**EXERCISE OBJECTIVE**
The line containing "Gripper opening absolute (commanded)" marks the end: write out exactly every line from the first line of the data below through that line, and only those.

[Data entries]
********************

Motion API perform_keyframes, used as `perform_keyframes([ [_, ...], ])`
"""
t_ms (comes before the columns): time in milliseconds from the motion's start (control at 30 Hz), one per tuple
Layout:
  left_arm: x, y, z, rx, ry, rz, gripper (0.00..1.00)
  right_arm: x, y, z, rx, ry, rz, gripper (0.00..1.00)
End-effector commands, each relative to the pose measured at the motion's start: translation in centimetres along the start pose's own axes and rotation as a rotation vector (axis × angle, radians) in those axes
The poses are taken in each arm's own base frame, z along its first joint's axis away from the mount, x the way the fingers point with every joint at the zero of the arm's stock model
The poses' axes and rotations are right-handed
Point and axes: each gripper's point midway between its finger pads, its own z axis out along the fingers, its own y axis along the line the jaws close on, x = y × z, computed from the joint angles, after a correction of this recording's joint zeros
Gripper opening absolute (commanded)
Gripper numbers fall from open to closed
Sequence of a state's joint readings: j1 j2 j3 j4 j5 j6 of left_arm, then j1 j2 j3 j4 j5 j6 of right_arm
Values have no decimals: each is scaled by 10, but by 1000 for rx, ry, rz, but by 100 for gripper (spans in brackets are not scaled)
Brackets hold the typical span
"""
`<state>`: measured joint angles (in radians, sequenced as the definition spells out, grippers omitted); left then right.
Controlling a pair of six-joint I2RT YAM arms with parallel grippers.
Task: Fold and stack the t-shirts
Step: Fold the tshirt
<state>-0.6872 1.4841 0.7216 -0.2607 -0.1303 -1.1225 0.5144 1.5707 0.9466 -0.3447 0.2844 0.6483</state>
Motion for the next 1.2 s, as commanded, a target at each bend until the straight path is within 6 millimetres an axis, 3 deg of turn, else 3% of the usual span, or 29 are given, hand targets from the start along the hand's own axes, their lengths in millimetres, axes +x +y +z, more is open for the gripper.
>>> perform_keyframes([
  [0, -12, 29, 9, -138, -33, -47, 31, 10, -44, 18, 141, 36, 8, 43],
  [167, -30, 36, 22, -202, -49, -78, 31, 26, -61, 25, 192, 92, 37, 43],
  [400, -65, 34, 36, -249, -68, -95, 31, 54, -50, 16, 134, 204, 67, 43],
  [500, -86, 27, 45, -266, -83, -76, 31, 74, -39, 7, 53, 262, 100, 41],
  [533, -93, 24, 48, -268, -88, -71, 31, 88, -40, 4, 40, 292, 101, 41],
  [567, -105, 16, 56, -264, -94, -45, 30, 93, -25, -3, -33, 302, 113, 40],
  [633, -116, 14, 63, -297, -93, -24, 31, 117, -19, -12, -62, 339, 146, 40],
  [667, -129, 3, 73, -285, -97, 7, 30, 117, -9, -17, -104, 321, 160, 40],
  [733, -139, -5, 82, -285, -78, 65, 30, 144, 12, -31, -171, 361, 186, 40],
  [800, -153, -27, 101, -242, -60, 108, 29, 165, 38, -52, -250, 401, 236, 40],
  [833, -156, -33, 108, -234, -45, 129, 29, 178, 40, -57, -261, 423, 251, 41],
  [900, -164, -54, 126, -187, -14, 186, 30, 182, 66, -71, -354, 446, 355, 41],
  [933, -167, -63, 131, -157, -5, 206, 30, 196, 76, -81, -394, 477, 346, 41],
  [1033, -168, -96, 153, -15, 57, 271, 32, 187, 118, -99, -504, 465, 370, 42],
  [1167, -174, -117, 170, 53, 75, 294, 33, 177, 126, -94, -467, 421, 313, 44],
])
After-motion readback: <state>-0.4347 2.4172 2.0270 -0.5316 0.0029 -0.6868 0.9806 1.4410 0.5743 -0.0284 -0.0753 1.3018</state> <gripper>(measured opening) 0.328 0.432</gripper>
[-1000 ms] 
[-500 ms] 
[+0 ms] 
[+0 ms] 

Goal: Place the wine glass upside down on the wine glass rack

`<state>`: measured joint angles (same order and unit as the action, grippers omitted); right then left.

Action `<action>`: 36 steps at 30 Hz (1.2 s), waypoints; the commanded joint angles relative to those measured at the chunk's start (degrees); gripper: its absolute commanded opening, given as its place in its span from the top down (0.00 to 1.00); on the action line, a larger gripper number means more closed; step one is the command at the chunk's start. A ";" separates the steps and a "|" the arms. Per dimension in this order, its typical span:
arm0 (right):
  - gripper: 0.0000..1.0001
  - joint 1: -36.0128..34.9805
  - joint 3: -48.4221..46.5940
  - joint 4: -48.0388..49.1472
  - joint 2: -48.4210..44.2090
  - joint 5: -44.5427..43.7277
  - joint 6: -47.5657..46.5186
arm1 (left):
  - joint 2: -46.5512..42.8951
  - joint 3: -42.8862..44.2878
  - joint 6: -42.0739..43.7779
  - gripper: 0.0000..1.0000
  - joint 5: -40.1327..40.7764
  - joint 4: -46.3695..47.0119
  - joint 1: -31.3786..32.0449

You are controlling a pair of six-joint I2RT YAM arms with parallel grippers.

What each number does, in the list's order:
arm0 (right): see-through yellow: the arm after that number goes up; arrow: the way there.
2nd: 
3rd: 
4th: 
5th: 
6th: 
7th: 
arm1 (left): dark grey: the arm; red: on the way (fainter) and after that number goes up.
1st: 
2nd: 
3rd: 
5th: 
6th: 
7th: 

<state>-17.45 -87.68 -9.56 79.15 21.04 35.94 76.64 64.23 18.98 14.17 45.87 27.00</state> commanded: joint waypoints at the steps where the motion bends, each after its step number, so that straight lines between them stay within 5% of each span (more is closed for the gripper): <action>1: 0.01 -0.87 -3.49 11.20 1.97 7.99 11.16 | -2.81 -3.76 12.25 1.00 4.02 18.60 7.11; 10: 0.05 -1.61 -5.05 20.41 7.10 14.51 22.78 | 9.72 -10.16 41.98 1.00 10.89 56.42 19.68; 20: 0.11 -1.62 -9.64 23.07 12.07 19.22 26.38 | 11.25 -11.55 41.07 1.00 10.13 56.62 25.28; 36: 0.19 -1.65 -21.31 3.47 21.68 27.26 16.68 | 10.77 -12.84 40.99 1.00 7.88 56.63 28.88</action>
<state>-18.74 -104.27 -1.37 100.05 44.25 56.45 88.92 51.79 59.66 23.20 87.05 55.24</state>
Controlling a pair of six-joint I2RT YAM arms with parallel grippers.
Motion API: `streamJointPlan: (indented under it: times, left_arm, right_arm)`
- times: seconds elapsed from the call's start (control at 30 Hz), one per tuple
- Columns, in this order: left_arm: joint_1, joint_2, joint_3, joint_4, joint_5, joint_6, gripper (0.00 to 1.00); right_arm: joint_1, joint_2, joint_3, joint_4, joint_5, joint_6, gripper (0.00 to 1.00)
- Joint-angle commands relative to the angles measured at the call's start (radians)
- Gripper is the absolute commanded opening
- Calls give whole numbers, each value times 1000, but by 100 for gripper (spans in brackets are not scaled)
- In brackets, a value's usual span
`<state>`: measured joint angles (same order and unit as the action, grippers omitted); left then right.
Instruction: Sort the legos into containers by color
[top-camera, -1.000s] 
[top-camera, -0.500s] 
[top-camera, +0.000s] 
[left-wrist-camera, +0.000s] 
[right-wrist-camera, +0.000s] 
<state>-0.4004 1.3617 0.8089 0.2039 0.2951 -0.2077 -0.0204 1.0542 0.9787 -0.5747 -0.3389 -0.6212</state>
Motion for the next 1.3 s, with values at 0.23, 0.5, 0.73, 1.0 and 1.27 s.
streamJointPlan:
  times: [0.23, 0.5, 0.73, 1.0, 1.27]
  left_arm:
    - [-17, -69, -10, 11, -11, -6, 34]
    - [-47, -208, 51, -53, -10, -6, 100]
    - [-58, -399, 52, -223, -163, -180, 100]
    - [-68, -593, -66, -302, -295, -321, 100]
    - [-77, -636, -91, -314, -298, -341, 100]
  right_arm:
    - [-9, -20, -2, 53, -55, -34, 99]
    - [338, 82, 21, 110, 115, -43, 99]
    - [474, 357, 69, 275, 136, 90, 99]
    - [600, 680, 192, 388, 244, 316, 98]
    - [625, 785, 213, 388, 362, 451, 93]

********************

**FINISHED TASK**
Motion API perform_keyframes, used as `perform_keyframes([ [_, ...], ])`
"""
t_ms (comes before the columns): time in milliseconds from the motion's start (control at 30 Hz), one per tuple
Layout:
  left_arm: x, y, z, rx, ry, rz, gripper (0.00..1.00)
  right_arm: x, y, z, rx, ry, rz, gripper (0.00..1.00)
End-effector commands, each relative to the pose measured at the motion's start: translation in centimetres along the start pose's own axes and rotation as a rotation vector (axis × angle, radians) in those axes
The poses are taken in each arm's own base frame, z along its first joint's axis away from the mount, x the way the fingers point with every joint at the zero of the arm's stock model
The poses' axes and rotations are right-handed
Point and axes: each gripper's point midway between its finger pads, its own z axis out along the fingers, its own y axis along the line the jaws close on, x = y × z, computed from the joint angles, after a correction of this recording's joint zeros
Gripper opening absolute (commanded)

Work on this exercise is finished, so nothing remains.